● INSTRUCTIONS TO FOLLOW: Return the lines of the data below in which the string "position" occurs.

● INPUT DATA:
========

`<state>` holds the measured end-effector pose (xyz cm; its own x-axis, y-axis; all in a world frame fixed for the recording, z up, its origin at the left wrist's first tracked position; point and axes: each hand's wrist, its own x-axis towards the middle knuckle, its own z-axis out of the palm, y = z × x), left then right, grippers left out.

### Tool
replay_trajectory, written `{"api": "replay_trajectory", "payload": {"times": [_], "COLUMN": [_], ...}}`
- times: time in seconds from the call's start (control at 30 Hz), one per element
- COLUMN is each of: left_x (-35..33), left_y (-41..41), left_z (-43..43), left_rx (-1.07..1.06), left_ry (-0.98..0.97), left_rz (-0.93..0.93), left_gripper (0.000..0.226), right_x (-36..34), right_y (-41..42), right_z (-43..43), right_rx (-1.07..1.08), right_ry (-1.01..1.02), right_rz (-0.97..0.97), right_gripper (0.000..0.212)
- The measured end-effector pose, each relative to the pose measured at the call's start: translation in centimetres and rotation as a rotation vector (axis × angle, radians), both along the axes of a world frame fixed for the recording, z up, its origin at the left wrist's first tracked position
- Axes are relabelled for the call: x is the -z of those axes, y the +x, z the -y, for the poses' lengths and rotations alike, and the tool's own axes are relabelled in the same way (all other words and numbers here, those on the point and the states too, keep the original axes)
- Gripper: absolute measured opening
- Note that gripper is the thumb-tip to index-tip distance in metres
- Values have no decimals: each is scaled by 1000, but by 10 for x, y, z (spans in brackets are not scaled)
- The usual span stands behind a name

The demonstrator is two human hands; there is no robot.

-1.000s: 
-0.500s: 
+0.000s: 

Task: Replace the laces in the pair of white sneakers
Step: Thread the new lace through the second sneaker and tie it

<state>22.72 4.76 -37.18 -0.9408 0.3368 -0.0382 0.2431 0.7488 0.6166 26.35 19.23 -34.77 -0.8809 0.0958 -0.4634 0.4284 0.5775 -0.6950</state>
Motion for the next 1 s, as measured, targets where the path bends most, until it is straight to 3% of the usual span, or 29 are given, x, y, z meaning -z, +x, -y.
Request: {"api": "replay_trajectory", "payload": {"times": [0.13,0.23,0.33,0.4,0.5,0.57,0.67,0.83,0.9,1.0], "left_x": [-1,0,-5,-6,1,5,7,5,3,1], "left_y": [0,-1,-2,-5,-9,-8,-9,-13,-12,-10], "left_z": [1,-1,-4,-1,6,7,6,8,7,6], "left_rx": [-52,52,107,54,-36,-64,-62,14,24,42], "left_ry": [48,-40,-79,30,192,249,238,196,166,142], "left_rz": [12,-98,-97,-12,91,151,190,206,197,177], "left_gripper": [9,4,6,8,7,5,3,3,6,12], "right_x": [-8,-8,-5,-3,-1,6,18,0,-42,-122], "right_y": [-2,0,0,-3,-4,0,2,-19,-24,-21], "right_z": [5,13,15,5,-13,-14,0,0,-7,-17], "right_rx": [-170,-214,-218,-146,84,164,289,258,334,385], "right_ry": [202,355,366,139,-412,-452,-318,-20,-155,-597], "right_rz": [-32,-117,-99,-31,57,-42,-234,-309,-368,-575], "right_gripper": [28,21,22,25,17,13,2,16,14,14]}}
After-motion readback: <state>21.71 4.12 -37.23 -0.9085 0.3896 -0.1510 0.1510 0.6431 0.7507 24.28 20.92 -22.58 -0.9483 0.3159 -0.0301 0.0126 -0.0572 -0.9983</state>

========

● YOUR SOLUTION:
`<state>` holds the measured end-effector pose (xyz cm; its own x-axis, y-axis; all in a world frame fixed for the recording, z up, its origin at the left wrist's first tracked position; point and axes: each hand's wrist, its own x-axis towards the middle knuckle, its own z-axis out of the palm, y = z × x), left then right, grippers left out.
- The measured end-effector pose, each relative to the pose measured at the call's start: translation in centimetres and rotation as a rotation vector (axis × angle, radians), both along the axes of a world frame fixed for the recording, z up, its origin at the left wrist's first tracked position

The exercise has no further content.